Below are entries. Copy exactly the lines running from the line that holds "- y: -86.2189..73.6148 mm" to the line that holds "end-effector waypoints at", with both ends included.

[Items from a dataset]
----------------

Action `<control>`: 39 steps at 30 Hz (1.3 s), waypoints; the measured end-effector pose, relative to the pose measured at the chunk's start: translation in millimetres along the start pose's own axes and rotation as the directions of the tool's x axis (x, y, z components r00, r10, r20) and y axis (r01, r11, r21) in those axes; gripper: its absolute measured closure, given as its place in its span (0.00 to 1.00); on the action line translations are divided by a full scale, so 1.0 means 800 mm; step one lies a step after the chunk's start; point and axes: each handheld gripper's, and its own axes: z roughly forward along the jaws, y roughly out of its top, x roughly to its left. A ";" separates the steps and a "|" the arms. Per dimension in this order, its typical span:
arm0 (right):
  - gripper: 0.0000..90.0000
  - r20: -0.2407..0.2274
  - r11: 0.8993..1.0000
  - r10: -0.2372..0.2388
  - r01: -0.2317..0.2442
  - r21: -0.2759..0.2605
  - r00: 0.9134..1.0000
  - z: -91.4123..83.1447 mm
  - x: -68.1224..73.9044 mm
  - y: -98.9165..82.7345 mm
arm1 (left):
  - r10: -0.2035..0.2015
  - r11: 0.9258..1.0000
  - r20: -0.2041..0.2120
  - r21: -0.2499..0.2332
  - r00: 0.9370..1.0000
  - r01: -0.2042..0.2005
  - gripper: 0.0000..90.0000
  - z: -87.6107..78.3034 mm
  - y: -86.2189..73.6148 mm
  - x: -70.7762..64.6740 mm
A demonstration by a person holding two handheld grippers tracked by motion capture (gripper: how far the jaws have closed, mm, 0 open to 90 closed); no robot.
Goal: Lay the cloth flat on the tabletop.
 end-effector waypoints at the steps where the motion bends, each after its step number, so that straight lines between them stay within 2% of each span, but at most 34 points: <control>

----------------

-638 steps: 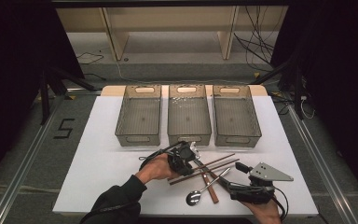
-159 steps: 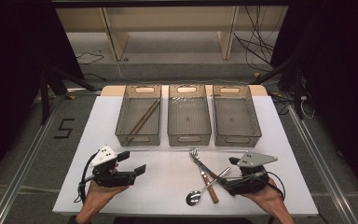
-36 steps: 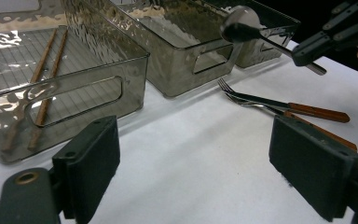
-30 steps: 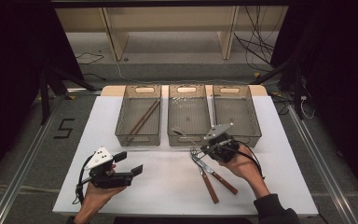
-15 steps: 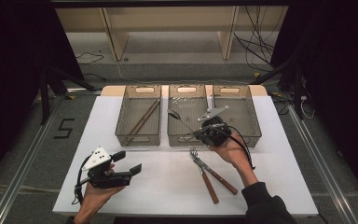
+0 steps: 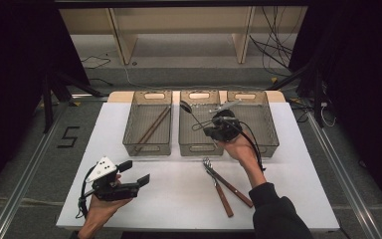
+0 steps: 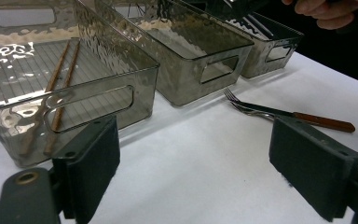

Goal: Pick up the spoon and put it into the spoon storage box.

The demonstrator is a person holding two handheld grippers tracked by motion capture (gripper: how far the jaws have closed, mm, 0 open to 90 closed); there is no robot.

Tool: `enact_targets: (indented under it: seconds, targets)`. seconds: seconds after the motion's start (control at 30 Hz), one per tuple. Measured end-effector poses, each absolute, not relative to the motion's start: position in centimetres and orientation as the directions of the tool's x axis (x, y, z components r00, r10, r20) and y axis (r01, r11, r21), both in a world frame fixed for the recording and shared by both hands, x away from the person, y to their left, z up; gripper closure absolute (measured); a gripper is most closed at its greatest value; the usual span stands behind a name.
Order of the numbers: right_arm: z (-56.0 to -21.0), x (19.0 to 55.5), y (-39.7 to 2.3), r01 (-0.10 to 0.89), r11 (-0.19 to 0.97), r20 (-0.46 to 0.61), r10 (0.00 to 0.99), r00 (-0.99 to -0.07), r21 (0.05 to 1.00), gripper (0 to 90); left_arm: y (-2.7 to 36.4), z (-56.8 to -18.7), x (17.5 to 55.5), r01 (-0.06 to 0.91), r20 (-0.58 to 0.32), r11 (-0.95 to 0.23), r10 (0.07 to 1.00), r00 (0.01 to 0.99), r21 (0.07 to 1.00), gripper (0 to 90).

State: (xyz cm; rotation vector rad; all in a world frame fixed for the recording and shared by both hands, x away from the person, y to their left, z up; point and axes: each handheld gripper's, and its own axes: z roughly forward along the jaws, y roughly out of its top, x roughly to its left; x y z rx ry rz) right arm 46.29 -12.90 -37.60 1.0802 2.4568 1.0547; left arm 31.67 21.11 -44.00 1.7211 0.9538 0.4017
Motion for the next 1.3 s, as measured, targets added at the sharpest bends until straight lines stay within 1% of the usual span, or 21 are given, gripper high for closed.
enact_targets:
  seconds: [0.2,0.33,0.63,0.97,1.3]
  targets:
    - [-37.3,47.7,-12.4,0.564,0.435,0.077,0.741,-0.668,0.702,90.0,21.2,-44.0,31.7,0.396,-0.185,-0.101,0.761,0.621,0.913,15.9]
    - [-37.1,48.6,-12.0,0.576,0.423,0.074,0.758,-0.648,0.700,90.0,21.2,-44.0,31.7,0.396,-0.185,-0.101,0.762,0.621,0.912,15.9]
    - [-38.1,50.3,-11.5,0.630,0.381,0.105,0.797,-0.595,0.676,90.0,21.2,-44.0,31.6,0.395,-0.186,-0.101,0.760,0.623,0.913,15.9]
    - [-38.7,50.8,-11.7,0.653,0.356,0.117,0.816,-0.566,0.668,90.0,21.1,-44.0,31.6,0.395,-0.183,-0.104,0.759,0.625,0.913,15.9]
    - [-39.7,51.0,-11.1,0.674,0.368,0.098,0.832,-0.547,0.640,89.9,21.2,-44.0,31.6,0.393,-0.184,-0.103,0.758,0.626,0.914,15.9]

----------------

# Task response
  - y: -86.2189..73.6148 mm
  - x: -70.7762..64.6740 mm
A demonstration by a person holding two handheld grippers tracked by motion capture (gripper: how far the jaws have closed, mm, 0 open to 90 closed); no robot.
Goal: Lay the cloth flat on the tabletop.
 end-effector waypoints at the steps where the motion bends, each after its step number, so that straight lines between them stay within 2% of each span, but at most 34 points: <control>

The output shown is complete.